WORK REQUEST ▸
Word for word, please restate the lines from the beginning of the data through the line in which "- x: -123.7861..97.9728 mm" appears.

MATERIAL TO PROCESS ▸
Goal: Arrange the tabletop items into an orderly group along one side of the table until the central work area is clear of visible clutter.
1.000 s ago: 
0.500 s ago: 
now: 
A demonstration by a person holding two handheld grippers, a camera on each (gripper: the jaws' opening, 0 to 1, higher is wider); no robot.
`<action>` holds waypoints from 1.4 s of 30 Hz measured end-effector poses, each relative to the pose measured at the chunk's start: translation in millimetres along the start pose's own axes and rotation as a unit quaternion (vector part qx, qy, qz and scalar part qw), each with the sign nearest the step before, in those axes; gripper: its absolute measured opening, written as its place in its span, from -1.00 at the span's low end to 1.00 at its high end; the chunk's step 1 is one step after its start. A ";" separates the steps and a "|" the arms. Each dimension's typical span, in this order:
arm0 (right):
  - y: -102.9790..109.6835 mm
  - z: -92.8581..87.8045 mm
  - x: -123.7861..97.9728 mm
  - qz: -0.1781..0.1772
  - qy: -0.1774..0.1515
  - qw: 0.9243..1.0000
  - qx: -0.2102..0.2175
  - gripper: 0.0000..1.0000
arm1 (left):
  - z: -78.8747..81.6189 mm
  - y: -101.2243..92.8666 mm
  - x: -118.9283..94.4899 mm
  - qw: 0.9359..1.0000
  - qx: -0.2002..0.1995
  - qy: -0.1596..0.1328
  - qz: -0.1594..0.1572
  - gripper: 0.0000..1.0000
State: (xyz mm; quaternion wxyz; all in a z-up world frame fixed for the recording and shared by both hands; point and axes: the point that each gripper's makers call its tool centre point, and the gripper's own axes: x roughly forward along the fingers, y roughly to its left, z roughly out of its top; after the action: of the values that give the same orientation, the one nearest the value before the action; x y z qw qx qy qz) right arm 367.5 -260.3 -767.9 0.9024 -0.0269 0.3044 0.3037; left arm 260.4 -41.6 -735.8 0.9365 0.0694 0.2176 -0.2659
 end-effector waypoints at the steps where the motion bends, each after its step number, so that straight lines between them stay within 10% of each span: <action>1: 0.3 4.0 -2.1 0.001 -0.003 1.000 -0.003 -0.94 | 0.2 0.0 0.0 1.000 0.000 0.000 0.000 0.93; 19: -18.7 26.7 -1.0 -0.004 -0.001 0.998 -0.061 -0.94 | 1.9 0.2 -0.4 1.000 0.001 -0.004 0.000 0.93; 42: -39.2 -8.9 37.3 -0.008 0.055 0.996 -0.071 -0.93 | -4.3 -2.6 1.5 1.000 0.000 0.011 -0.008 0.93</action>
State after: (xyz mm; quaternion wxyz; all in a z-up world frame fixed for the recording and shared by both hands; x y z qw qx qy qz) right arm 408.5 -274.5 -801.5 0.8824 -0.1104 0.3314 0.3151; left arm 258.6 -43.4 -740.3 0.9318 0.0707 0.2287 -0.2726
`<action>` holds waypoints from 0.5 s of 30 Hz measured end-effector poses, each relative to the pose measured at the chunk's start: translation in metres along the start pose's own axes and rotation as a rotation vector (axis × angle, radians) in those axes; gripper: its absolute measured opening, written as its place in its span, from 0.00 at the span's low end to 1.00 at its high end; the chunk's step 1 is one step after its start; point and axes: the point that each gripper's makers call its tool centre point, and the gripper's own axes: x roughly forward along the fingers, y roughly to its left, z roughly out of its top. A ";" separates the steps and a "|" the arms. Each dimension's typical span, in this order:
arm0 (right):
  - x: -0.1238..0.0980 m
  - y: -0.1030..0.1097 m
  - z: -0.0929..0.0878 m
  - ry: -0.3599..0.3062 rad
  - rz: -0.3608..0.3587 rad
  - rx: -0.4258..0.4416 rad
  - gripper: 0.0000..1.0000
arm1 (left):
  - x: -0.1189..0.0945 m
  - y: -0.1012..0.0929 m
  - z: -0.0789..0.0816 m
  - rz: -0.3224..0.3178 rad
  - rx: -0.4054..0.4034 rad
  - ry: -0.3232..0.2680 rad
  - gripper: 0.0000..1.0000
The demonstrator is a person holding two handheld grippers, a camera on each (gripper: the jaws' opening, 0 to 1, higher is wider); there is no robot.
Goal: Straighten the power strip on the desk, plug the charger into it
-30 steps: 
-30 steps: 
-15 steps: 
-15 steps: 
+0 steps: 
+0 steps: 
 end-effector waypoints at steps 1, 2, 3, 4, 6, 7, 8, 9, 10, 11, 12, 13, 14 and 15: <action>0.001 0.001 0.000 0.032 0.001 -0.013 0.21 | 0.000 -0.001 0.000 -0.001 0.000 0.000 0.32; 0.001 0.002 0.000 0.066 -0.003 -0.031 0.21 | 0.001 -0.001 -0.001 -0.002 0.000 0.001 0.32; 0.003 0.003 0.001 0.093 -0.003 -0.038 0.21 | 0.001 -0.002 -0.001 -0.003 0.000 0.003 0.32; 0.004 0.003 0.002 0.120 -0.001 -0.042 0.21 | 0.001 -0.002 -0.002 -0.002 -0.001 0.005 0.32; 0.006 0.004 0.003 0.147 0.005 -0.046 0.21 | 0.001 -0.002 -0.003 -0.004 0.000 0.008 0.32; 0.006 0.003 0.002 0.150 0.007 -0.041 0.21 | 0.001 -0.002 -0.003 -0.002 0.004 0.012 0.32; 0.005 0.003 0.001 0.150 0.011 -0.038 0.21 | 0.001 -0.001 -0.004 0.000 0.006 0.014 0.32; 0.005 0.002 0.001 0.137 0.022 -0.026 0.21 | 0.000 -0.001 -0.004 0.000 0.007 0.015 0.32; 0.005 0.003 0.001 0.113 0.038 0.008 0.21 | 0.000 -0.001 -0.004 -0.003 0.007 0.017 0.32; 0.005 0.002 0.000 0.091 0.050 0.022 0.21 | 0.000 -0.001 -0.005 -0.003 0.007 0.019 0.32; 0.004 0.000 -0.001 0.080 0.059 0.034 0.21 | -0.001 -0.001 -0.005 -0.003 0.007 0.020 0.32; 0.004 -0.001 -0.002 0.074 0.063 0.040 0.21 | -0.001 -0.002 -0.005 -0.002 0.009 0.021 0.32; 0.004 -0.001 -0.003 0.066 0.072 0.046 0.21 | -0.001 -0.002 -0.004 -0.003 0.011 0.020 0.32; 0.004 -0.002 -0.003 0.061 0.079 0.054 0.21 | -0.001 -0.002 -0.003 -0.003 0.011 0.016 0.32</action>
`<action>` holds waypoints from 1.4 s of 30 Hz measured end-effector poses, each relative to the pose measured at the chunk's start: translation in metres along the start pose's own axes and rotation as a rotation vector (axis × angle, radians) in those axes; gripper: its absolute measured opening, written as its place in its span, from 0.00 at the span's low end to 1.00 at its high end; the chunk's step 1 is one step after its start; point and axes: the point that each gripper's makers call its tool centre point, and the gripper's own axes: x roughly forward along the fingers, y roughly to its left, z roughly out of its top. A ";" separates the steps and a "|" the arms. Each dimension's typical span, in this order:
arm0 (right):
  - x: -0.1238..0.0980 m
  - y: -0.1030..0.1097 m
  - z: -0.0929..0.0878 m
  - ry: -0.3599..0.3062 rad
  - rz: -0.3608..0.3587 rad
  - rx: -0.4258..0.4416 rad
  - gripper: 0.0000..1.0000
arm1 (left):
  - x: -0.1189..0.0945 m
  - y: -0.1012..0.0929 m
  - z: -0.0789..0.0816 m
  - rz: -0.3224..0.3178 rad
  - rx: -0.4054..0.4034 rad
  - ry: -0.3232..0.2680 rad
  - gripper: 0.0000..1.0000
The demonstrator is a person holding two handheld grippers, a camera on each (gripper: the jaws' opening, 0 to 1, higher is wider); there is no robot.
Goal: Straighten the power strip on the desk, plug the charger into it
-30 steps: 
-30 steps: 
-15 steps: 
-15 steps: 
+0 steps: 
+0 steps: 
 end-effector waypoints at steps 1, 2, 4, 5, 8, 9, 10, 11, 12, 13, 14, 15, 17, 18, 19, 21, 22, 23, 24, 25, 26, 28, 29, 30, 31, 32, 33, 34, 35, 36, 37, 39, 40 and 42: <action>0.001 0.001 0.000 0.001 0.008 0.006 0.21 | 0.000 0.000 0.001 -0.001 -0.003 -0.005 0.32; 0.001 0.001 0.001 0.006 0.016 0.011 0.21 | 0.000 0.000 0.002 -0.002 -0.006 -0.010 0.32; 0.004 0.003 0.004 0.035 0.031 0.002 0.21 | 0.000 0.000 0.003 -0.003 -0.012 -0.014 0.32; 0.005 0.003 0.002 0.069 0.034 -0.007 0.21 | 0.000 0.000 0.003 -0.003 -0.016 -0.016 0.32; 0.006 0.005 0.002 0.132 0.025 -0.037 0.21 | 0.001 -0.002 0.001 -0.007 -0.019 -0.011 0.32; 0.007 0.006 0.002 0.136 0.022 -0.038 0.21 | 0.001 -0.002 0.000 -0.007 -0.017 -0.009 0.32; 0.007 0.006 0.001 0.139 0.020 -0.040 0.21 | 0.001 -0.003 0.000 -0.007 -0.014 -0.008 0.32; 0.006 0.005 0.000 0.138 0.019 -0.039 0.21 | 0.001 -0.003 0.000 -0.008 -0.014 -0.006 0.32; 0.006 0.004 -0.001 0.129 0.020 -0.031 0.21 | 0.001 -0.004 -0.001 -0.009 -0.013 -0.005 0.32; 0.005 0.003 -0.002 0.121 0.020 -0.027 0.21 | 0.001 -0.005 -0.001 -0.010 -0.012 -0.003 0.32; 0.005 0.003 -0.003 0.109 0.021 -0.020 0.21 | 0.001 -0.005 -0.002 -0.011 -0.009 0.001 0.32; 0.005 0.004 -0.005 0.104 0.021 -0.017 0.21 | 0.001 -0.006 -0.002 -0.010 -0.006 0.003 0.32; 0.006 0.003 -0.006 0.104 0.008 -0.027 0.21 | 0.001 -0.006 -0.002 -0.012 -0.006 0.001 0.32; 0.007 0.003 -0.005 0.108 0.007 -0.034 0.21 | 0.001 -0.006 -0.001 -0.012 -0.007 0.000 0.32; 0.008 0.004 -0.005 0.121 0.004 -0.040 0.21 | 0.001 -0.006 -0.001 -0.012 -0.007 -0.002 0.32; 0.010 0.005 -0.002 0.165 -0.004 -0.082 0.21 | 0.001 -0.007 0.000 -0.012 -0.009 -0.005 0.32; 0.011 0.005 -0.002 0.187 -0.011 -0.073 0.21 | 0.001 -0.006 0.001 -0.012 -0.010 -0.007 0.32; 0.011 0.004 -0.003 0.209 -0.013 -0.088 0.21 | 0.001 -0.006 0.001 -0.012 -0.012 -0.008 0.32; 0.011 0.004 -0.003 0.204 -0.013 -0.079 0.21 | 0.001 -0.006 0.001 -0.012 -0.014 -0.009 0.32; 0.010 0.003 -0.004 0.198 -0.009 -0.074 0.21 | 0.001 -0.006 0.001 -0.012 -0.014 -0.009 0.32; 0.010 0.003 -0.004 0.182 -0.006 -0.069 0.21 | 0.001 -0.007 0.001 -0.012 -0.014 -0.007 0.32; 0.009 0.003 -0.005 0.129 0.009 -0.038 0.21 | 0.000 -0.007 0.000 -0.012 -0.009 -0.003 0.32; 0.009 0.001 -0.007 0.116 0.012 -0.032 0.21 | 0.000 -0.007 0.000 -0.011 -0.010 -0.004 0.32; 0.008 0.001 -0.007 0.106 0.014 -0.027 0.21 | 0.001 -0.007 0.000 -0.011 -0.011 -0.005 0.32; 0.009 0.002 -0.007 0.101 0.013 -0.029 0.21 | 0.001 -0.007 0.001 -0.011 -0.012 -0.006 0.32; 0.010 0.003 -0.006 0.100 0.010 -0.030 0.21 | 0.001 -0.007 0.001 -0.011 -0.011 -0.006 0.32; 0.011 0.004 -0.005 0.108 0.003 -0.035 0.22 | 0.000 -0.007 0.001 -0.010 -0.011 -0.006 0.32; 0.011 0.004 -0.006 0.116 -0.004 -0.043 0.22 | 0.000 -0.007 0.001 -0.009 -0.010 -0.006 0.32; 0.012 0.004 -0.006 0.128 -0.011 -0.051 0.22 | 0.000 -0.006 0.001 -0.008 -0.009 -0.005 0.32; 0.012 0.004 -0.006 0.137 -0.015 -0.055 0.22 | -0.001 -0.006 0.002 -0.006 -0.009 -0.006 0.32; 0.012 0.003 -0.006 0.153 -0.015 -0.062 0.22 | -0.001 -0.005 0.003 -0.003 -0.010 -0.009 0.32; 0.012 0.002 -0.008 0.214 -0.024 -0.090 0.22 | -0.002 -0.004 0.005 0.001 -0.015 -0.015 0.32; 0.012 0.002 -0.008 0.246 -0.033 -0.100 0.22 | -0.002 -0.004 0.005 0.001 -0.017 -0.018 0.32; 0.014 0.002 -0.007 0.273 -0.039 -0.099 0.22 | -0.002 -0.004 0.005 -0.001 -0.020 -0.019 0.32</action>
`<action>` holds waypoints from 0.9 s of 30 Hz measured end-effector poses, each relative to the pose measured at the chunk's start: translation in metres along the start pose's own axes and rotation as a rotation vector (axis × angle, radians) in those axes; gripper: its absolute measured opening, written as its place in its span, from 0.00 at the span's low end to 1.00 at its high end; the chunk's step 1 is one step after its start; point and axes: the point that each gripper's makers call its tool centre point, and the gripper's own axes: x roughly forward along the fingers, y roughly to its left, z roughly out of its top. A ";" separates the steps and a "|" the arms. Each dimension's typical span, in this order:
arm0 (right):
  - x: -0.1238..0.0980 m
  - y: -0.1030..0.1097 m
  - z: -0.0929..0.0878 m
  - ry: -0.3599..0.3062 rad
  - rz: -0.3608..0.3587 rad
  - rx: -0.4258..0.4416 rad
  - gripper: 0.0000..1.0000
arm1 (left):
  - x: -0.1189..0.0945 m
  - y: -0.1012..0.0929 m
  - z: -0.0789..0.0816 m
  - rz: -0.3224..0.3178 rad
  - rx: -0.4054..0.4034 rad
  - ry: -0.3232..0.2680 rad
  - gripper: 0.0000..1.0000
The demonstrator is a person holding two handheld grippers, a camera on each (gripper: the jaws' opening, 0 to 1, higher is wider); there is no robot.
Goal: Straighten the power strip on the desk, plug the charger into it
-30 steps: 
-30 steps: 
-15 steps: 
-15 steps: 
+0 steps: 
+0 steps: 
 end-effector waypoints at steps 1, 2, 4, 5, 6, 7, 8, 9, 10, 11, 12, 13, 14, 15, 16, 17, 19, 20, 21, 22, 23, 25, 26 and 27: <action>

ANSWER SPACE ▸
Goal: Arrange the tabletop items into an orderly group along one side of the table until the central work area is clear of visible clutter.
1.000 s ago: 
0.500 s ago: 
now: 
A demonstration by a person holding two handheld grippers, a camera on each (gripper: the jaws' opening, 0 to 1, higher is wider); no robot.
`<action>` holds waypoints from 1.4 s of 30 Hz measured end-effector poses, each relative to the pose measured at the chunk's start: translation in millimetres along the start pose's own axes and rotation as a unit quaternion (vector part qx, qy, qz and scalar part qw), each with the sign nearest the step before, in those axes; gripper: its absolute measured opening, written as its place in its span, from -1.00 at the span's low end to 1.00 at its high end; the chunk's step 1 is one step after its start. A ";" separates the steps and a "|" the arms. Each dimension's typical span, in this order:
arm0 (right):
  - y: -102.9790..109.6835 mm
  - z: -92.8581..87.8045 mm
  - x: -123.7861..97.9728 mm

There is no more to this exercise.